NeoGenomics Laboratories, Inc.
- Company type: Public
- Traded as: Nasdaq: NEO S&P 600 Component Russell 2000 Component
- Industry: Biotechnology, Health care
- Founded: 2002; 24 years ago
- Headquarters: Fort Myers, Florida, United States
- Number of locations: 13
- Area served: Worldwide
- Key people: Tony Zook (CEO) Lynn A. Tetrault (Chair of the Board)
- Services: Cancer genetics diagnostic testing
- Revenue: $500M
- Number of employees: 2200 (2025)
- Website: neogenomics.com

= NeoGenomics =

Cancer-focused genetic testing and lab services company

NeoGenomics Laboratories, Inc., also known as NeoGenomics or Neo, is an American CLIA-certified clinical laboratory, pharma services and information services company that specializes in cancer genetics diagnostic testing. The company's testing services include cytogenetics, fluorescence in situ hybridization (FISH), flow cytometry, immunohistochemistry, anatomic pathology, and molecular genetics.

Headquartered in Fort Myers, FL, NeoGenomics maintains a network of testing facilities across the US, with laboratories in Florida, California, Tennessee, and Texas.

==History==
NeoGenomics first received state and national-level laboratory certifications in 2002. Three years later in 2005, the company developed a technical-only service model using FISH.

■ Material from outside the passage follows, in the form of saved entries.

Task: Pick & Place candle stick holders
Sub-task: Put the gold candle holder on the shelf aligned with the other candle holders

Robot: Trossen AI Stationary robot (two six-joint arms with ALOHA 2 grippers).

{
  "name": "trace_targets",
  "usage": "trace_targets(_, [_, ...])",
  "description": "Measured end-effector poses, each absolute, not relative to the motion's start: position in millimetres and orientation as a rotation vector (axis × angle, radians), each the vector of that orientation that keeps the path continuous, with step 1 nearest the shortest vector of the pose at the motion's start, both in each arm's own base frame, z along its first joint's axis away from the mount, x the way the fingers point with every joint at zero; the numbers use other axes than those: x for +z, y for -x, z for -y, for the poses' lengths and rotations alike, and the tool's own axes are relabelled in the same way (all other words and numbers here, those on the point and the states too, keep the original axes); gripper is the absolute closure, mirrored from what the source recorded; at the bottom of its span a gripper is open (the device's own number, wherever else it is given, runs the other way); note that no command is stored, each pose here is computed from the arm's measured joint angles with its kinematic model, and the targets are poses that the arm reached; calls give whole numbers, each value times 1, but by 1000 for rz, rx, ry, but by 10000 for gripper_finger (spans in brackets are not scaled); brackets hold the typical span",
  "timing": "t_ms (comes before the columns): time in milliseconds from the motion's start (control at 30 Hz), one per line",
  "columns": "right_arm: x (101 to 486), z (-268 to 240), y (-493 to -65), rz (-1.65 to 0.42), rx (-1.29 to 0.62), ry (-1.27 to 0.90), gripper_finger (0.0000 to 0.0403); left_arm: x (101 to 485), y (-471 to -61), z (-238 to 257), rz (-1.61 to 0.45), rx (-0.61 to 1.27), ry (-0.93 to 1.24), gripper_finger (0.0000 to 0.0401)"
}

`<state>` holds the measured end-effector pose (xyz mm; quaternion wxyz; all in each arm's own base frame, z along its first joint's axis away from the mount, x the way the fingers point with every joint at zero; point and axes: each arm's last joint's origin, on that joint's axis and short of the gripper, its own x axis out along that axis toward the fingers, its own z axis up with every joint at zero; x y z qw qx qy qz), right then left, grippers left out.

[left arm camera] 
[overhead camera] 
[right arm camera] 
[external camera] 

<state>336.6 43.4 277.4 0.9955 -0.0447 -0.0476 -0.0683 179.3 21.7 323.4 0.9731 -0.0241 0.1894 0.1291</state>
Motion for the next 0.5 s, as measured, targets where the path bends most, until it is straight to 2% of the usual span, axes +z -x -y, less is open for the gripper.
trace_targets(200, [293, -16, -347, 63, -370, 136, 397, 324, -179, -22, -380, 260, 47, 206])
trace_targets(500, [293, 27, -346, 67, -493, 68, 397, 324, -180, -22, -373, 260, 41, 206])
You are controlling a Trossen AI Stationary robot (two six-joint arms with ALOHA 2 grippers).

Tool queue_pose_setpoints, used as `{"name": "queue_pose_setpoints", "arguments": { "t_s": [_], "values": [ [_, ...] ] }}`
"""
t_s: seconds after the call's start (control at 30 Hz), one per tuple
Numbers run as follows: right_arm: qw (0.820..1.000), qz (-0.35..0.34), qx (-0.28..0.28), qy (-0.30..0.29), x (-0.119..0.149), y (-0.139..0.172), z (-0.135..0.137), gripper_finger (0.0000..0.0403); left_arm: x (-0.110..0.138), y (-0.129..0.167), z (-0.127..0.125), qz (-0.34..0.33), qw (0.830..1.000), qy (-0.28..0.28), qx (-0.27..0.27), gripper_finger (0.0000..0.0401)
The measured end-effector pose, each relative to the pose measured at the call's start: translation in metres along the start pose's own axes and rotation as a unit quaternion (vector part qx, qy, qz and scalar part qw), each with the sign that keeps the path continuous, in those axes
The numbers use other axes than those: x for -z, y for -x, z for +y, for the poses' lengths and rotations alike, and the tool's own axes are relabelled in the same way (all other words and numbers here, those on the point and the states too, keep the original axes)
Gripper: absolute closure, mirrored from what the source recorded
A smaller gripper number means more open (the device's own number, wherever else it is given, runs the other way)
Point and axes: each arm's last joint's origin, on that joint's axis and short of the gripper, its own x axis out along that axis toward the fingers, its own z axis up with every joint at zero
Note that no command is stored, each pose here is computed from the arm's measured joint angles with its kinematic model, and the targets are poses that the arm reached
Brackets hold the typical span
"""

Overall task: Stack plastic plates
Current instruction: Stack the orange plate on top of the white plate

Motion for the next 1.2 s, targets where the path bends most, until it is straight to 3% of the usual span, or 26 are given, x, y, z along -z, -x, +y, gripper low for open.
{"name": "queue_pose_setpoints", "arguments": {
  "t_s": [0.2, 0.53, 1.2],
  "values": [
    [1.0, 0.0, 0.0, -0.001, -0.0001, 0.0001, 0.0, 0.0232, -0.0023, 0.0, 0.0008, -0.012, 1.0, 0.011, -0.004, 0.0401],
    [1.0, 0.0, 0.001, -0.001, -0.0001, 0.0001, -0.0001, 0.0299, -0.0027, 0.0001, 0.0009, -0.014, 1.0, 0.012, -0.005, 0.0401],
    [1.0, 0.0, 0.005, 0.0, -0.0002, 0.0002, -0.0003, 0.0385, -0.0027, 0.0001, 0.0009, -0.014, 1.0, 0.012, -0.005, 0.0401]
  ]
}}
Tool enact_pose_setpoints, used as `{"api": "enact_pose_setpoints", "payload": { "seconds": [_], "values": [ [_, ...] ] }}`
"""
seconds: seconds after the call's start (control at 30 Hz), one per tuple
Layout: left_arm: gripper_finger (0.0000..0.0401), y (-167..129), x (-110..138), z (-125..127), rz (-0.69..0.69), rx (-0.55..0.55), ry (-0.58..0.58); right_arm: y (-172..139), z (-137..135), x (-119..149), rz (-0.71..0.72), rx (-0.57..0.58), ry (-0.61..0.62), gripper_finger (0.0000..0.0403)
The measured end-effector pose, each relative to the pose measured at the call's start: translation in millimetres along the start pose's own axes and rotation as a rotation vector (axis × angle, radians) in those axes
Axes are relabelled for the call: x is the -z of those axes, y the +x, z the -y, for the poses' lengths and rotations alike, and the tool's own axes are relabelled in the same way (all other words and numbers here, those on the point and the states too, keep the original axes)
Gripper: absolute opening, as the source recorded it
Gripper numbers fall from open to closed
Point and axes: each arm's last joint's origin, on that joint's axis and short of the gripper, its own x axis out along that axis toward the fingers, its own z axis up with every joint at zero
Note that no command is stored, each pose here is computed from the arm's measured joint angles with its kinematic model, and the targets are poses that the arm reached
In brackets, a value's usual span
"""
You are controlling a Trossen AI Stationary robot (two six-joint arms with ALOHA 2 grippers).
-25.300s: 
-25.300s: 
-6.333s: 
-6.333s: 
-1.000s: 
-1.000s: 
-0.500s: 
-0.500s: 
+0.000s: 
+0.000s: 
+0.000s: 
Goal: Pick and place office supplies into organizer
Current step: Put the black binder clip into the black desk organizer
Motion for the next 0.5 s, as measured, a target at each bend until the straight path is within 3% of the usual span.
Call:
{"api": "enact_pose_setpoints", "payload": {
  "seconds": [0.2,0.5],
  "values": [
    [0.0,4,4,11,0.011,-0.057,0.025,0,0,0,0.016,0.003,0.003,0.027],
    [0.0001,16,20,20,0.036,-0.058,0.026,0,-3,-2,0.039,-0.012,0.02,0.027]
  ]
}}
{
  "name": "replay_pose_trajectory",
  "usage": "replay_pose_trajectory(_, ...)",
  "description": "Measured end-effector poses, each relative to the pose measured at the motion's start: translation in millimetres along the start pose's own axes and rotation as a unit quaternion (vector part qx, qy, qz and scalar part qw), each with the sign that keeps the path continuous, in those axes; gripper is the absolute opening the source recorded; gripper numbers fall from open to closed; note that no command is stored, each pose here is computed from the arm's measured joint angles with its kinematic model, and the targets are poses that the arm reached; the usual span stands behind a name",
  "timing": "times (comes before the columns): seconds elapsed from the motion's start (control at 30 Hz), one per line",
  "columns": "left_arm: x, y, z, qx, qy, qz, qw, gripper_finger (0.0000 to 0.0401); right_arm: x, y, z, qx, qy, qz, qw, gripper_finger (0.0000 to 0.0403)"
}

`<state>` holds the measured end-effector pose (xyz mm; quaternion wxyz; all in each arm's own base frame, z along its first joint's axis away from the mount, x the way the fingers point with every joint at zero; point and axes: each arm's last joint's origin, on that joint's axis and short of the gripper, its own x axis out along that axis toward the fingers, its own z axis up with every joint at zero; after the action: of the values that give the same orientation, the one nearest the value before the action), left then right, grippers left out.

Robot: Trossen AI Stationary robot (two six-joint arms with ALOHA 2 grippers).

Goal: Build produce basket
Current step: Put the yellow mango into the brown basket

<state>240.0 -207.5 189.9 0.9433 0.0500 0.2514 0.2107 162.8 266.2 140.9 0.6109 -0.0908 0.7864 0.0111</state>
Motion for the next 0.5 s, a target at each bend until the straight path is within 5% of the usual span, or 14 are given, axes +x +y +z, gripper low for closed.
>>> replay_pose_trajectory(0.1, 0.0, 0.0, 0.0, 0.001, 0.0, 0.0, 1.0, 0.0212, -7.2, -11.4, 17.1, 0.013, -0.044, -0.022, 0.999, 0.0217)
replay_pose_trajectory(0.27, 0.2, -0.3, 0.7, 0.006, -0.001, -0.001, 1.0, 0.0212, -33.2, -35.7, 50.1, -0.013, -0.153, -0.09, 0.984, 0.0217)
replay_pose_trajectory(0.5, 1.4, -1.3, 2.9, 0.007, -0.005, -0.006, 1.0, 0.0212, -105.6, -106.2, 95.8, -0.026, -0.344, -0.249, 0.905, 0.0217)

In 2013, the company launched its sequencing platform and was listed on the Nasdaq Stock Market as NEO. In 2014, NeoGenomics launched molecular tests including BTK and CALR mutation analysis.

In 2015, NeoGenomics acquired Clarient, Inc. and its subsidiary company, Clarient Diagnostic Services, Inc., a national cancer diagnostics laboratory with capabilities in immunohistochemistry for solid tumor cancers from GE Healthcare. Clarient is headquartered in Aliso Viejo, California; with an ancillary laboratory in Houston, Texas.

In November 2017, NeoGenomics established their first headquarters outside the United States in Rolle, Switzerland.

In September 2024, the District Court for the Middle District of North Carolina entered a permanent injunction against NeoGenomics’ accused RaDaR assay, which was preliminarily enjoined in December 2023.